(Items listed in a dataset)
·····
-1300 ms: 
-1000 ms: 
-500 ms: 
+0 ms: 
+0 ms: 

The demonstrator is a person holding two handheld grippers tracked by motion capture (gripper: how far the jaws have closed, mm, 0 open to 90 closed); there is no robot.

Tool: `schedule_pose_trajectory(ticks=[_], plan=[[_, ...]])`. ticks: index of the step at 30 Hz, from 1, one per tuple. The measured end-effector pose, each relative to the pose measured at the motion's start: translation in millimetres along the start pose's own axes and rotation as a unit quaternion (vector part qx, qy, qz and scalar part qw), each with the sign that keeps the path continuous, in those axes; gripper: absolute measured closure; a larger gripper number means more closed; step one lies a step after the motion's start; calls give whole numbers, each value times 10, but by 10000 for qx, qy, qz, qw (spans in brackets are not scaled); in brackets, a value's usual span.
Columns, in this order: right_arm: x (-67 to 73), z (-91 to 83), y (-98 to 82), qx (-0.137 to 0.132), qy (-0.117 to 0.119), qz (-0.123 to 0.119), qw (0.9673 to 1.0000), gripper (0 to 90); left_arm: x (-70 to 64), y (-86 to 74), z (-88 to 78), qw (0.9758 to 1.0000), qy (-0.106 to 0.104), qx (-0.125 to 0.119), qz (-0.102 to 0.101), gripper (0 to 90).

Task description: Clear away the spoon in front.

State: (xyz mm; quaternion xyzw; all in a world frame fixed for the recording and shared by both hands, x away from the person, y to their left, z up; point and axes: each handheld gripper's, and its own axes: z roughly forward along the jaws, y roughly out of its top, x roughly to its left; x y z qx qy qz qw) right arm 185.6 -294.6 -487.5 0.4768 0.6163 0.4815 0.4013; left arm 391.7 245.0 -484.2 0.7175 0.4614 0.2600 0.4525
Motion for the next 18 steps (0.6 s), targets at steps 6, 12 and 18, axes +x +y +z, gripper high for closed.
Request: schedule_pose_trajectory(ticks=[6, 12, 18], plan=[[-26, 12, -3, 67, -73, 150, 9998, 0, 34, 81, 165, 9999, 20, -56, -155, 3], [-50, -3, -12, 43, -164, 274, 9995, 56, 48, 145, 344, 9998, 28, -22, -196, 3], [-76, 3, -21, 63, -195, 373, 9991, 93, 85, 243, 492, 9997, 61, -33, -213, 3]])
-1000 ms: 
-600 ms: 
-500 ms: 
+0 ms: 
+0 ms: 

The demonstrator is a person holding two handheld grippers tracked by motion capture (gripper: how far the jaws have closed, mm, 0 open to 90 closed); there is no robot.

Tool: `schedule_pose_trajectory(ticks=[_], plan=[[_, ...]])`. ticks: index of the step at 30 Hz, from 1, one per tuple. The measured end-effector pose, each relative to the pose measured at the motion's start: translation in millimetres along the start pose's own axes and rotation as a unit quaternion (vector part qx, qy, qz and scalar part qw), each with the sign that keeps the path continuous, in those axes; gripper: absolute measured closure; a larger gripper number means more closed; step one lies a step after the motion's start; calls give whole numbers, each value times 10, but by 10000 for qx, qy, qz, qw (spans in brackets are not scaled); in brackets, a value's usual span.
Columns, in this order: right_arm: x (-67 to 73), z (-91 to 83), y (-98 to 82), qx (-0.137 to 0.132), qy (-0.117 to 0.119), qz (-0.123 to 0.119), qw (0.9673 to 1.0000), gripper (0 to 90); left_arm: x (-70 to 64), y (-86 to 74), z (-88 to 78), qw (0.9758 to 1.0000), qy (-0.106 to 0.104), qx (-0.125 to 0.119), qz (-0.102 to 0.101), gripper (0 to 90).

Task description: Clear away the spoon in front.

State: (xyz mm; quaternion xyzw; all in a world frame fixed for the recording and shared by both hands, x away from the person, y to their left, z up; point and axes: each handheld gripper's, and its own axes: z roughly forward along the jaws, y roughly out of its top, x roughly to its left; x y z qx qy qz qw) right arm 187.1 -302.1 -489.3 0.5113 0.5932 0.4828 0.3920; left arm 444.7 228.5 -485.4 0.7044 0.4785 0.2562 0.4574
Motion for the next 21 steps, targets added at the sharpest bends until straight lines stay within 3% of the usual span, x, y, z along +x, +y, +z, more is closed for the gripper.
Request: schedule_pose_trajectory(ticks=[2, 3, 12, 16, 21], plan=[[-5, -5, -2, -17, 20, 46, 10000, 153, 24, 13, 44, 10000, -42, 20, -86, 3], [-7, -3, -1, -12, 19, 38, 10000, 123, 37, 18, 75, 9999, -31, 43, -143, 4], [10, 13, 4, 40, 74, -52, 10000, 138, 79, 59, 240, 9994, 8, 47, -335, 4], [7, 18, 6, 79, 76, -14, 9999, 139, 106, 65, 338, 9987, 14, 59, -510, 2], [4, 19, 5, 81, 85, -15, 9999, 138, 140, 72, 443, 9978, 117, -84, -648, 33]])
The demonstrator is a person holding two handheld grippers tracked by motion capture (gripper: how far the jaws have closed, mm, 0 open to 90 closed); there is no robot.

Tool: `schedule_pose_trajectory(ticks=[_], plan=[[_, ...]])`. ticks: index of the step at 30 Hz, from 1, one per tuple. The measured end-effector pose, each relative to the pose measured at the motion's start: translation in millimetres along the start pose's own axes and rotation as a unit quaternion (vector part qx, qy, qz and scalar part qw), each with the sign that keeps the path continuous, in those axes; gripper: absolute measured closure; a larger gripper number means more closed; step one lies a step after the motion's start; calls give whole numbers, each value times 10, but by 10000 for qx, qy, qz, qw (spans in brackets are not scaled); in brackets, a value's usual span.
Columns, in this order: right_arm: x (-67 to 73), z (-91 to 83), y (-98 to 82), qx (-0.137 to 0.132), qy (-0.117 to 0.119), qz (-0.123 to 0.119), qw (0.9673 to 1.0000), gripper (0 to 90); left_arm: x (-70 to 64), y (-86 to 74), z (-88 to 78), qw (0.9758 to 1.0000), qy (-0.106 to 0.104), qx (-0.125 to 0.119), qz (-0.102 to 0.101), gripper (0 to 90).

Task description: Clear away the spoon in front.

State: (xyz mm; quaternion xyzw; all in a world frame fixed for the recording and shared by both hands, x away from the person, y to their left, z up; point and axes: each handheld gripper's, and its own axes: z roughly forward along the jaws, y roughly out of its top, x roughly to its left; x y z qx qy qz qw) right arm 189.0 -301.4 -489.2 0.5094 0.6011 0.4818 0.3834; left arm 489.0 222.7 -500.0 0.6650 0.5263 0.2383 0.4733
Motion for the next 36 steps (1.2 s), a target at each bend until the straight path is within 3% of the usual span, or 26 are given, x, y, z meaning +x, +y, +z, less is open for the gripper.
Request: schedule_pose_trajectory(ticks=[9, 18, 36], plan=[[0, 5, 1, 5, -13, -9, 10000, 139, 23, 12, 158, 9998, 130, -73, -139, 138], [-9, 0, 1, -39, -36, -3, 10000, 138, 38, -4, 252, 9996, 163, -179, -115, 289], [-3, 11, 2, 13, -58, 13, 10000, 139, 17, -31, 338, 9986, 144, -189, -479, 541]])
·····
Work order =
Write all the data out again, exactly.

Your response =
-1300 ms: 
-1000 ms: 
-500 ms: 
+0 ms: 
+0 ms: 

The demonstrator is a person holding two handheld grippers tracked by motion capture (gripper: how far the jaws have closed, mm, 0 open to 90 closed); there is no robot.

Tool: `schedule_pose_trajectory(ticks=[_], plan=[[_, ...]])`. ticks: index of the step at 30 Hz, from 1, one per tuple. The measured end-effector pose, each relative to the pose measured at the motion's start: translation in millimetres along the start pose's own axes and rotation as a unit quaternion (vector part qx, qy, qz and scalar part qw), each with the sign that keeps the path continuous, in those axes; gripper: absolute measured closure; a larger gripper number means more closed; step one lies a step after the motion's start; calls give whole numbers, each value times 10, but by 10000 for qx, qy, qz, qw (spans in brackets are not scaled); in brackets, a value's usual span.
Columns, in this order: right_arm: x (-67 to 73), z (-91 to 83), y (-98 to 82), qx (-0.137 to 0.132), qy (-0.117 to 0.119), qz (-0.123 to 0.119), qw (0.9673 to 1.0000), gripper (0 to 90); left_arm: x (-70 to 64), y (-86 to 74), z (-88 to 78), qw (0.9758 to 1.0000), qy (-0.106 to 0.104), qx (-0.125 to 0.119), qz (-0.102 to 0.101), gripper (0 to 90).

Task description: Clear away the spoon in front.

State: (xyz mm; quaternion xyzw; all in a world frame fixed for the recording and shared by both hands, x away from the person, y to their left, z up; point and axes: each handheld gripper's, and its own axes: z roughly forward along the jaws, y roughly out of its top, x roughly to its left; x y z qx qy qz qw) right arm 185.6 -294.6 -487.5 0.4768 0.6163 0.4815 0.4013; left arm 391.7 245.0 -484.2 0.7175 0.4614 0.2600 0.4525
Motion for the next 18 steps (0.6 s), targets at steps 6, 12 and 18, axes +x +y +z, gripper high for closed.
Request: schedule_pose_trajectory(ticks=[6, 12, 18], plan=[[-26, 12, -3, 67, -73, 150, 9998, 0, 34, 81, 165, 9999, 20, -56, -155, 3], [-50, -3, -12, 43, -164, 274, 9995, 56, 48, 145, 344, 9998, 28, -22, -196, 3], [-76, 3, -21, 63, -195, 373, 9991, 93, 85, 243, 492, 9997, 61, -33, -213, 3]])
-1000 ms: 
-600 ms: 
-500 ms: 
+0 ms: 
+0 ms: 

The demonstrator is a person holding two handheld grippers tracked by motion capture (gripper: how far the jaws have closed, mm, 0 open to 90 closed); there is no robot.

Tool: `schedule_pose_trajectory(ticks=[_], plan=[[_, ...]])`. ticks: index of the step at 30 Hz, from 1, one per tuple. The measured end-effector pose, each relative to the pose measured at the motion's start: translation in millimetres along the start pose's own axes and rotation as a unit quaternion (vector part qx, qy, qz and scalar part qw), each with the sign that keeps the path continuous, in those axes; gripper: absolute measured closure; a larger gripper number means more closed; step one lies a step after the motion's start; calls give whole numbers, each value times 10, but by 10000 for qx, qy, qz, qw (spans in brackets are not scaled); in brackets, a value's usual span.
Columns, in this order: right_arm: x (-67 to 73), z (-91 to 83), y (-98 to 82), qx (-0.137 to 0.132), qy (-0.117 to 0.119), qz (-0.123 to 0.119), qw (0.9673 to 1.0000), gripper (0 to 90); left_arm: x (-70 to 64), y (-86 to 74), z (-88 to 78), qw (0.9758 to 1.0000), qy (-0.106 to 0.104), qx (-0.125 to 0.119), qz (-0.102 to 0.101), gripper (0 to 90).

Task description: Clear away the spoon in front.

State: (xyz mm; quaternion xyzw; all in a world frame fixed for the recording and shared by both hands, x away from the person, y to their left, z up; point and axes: each handheld gripper's, and its own axes: z roughly forward along the jaws, y roughly out of its top, x roughly to its left; x y z qx qy qz qw) right arm 187.1 -302.1 -489.3 0.5113 0.5932 0.4828 0.3920; left arm 444.7 228.5 -485.4 0.7044 0.4785 0.2562 0.4574
Motion for the next 21 steps, targets added at the sharpest bends until straight lines stay within 3% of the usual span, x, y, z along +x, +y, +z, more is closed for the gripper.
Request: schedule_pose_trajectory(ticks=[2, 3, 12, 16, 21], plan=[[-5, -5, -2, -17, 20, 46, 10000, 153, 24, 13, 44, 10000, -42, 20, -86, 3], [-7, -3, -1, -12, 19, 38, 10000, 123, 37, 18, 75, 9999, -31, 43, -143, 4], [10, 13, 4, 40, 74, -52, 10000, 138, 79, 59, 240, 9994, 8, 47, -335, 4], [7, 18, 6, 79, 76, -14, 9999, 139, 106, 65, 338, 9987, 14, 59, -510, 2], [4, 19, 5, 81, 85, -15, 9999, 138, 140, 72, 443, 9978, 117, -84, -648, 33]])
The demonstrator is a person holding two handheld grippers tracked by motion capture (gripper: how far the jaws have closed, mm, 0 open to 90 closed); there is no robot.

Tool: `schedule_pose_trajectory(ticks=[_], plan=[[_, ...]])`. ticks: index of the step at 30 Hz, from 1, one per tuple. The measured end-effector pose, each relative to the pose measured at the motion's start: translation in millimetres along the start pose's own axes and rotation as a unit quaternion (vector part qx, qy, qz and scalar part qw), each with the sign that keeps the path continuous, in those axes; gripper: absolute measured closure; a larger gripper number means more closed; step one lies a step after the motion's start; calls give whole numbers, each value times 10, but by 10000 for qx, qy, qz, qw (spans in brackets are not scaled); in brackets, a value's usual span.
Columns, in this order: right_arm: x (-67 to 73), z (-91 to 83), y (-98 to 82), qx (-0.137 to 0.132), qy (-0.117 to 0.119), qz (-0.123 to 0.119), qw (0.9673 to 1.0000), gripper (0 to 90); left_arm: x (-70 to 64), y (-86 to 74), z (-88 to 78), qw (0.9758 to 1.0000), qy (-0.106 to 0.104), qx (-0.125 to 0.119), qz (-0.102 to 0.101), gripper (0 to 90).

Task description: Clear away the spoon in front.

State: (xyz mm; quaternion xyzw; all in a world frame fixed for the recording and shared by both hands, x away from the person, y to their left, z up; point and axes: each handheld gripper's, and its own axes: z roughly forward along the jaws, y roughly out of its top, x roughly to its left; x y z qx qy qz qw) right arm 189.0 -301.4 -489.2 0.5094 0.6011 0.4818 0.3834; left arm 489.0 222.7 -500.0 0.6650 0.5263 0.2383 0.4733
Motion for the next 36 steps (1.2 s), a target at each bend until the straight path is within 3% of the usual span, or 26 are given, x, y, z meaning +x, +y, +z, less is open for the gripper.
Request: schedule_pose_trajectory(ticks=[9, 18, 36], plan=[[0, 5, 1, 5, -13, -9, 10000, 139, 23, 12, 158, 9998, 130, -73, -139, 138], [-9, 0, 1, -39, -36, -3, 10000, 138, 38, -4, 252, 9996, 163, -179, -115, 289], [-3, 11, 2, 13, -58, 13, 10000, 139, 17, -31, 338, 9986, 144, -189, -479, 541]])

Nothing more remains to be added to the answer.